Start of Data shown

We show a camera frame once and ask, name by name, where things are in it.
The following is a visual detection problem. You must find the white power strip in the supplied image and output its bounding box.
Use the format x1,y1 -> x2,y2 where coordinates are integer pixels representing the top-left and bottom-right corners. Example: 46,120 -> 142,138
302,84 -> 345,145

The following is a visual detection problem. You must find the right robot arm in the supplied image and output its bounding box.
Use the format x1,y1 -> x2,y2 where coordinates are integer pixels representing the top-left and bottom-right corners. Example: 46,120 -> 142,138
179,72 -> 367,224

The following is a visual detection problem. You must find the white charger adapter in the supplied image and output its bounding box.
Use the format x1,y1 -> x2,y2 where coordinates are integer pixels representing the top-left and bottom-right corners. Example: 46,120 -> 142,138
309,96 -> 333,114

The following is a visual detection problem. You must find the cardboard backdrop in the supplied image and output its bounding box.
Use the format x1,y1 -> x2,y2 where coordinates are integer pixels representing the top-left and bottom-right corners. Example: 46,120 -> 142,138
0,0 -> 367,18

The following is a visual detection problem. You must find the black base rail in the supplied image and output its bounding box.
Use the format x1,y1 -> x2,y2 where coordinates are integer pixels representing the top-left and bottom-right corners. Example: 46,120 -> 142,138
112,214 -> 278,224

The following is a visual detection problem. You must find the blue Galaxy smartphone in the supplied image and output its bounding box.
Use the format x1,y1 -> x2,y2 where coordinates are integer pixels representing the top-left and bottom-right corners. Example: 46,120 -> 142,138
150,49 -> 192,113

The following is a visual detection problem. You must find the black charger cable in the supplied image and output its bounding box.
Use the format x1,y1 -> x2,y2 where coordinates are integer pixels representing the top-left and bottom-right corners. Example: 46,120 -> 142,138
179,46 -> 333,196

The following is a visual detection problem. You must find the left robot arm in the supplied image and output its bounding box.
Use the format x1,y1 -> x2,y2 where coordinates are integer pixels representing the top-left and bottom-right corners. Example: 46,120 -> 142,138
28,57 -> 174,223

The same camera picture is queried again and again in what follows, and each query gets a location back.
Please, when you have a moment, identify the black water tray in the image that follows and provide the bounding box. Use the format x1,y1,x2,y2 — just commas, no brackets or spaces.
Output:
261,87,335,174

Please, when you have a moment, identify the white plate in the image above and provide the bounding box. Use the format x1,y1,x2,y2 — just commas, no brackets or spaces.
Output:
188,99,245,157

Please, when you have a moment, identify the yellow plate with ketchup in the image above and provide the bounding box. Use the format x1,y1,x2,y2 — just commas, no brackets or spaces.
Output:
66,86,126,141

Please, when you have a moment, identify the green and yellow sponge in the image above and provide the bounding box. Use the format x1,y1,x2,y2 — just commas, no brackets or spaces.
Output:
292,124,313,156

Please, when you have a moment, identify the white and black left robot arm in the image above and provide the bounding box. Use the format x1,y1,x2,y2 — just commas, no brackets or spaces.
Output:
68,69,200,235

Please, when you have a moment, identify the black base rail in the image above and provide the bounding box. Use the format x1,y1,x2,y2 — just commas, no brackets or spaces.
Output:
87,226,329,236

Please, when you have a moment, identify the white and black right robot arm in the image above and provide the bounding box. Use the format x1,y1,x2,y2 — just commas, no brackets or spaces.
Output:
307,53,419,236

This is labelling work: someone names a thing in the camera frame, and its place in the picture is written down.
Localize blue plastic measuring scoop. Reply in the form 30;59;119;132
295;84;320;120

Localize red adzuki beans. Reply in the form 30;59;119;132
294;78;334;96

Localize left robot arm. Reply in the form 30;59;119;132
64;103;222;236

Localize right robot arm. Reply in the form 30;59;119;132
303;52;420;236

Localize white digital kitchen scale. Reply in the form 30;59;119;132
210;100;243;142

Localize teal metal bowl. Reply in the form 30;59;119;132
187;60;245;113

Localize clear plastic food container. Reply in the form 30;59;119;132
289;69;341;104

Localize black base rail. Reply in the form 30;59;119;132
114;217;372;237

End of Data shown

From the material above, copy each line that includes the word "follows".

The same camera picture is queried again and again in what follows, and each query gets a location back.
Please, when you have a moment, identify the black water tray in the image that follows and provide the bounding box. Use the format x1,y1,x2,y2 — just commas, no brackets or spaces.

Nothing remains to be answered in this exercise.